En signant des chartes internationales du type de celle de l'UNESCO, les peuples prennent un engagement infini pour la culture, l'enseignement, la démocratie. Certes, la mise en oeuvre de cet engagement présente d'énormes difficultés, y compris le risque d'hégémonie de la culture occidentale, européo-centrée. Mais en s'engageant dans ces échanges, les nations signataires hybrident leurs traditions, les greffent les unes sur les autres, elles dé-limitent [au sens non pas de délimiter, mais de défaire les limites] qui assignent chacune des histoires à son origine.

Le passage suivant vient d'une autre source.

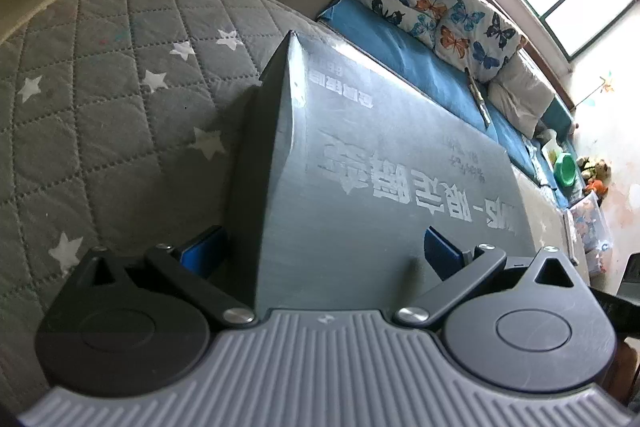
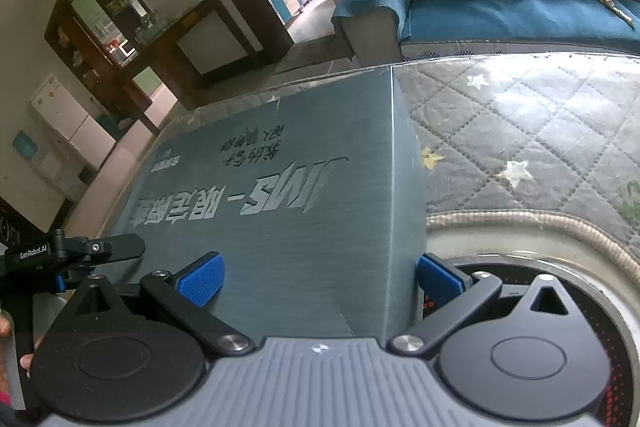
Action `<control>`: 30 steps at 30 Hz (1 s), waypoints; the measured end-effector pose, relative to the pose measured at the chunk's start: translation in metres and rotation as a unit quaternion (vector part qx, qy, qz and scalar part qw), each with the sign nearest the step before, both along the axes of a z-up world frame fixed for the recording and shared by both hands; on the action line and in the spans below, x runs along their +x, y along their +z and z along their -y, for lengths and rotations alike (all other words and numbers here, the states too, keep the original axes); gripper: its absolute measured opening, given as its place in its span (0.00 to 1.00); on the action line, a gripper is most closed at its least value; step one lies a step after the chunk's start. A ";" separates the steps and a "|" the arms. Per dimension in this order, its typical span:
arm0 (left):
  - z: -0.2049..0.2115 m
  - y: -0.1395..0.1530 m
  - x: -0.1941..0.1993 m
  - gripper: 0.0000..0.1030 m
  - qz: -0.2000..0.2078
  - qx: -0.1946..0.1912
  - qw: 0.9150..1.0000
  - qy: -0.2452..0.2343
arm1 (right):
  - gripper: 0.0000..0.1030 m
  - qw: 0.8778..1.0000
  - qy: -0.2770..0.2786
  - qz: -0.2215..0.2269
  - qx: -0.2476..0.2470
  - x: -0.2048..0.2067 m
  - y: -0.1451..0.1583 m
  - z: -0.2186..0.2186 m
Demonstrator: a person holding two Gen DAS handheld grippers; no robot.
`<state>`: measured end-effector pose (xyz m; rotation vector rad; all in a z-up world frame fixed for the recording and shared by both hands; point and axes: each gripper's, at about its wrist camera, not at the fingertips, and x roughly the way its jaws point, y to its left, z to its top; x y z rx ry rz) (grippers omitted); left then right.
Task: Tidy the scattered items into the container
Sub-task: 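Press both open grippers against the edge of the dark grey lid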
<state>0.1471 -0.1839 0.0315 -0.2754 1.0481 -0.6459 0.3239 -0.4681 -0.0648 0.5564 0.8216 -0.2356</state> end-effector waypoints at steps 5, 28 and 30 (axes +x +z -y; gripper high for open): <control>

Il ne s'agit pas d'un cosmopolitisme abstrait (universel), mais d'une transformation de la pensée qui ne serait ni appropriation, ni expropriation, mais ex-appropriation : le droit de tous (c'est-à-dire de n'importe qui, quelle que soit sa classe, son âge, son sexe, sa nation, sa religion, son degré de savoir, etc...) à s'approprier tous les modèles, les déplacer, les déborder, les mettre en oeuvre dans des idiomes multiples, chaque fois originaux, produisant chaque fois un événement qui touche au concept du propre et du rapport à soi.

 

 

Les problèmes qui se posent aujourd'hui (écologie, bioéthique, droit international, etc...) sont toujours et traditionnels, et nouveaux. Un droit illimité à la philosophie, un appel à la philosophie, une philosophie ouverte et sans limite, est aujourd'hui urgent, irréductible, et indissolublement lié à une réflexion sur ce que serait une démocratie effective.